#### TASK PROMPT
Your answer should be a single number: the count of lines in the listing that contain "frame".

==========

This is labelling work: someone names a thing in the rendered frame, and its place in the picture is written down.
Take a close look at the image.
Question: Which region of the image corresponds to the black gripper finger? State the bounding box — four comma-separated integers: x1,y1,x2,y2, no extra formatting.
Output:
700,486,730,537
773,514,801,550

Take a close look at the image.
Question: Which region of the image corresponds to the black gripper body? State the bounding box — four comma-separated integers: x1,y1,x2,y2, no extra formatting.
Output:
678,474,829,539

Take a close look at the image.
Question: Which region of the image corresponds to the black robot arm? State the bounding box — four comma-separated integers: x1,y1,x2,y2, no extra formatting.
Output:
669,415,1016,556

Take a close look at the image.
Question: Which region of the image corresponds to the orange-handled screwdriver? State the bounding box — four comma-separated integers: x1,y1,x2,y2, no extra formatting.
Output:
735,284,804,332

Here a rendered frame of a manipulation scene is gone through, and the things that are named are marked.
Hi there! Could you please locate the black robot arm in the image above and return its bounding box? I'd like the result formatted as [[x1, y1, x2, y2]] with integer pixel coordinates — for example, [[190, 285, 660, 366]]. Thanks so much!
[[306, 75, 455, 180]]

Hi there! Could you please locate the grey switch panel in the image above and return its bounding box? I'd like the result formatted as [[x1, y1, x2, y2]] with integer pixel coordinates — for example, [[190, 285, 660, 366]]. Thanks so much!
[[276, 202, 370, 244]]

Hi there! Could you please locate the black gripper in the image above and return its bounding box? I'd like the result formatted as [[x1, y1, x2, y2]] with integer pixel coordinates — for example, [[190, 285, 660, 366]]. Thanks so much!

==========

#### TASK OUTPUT
2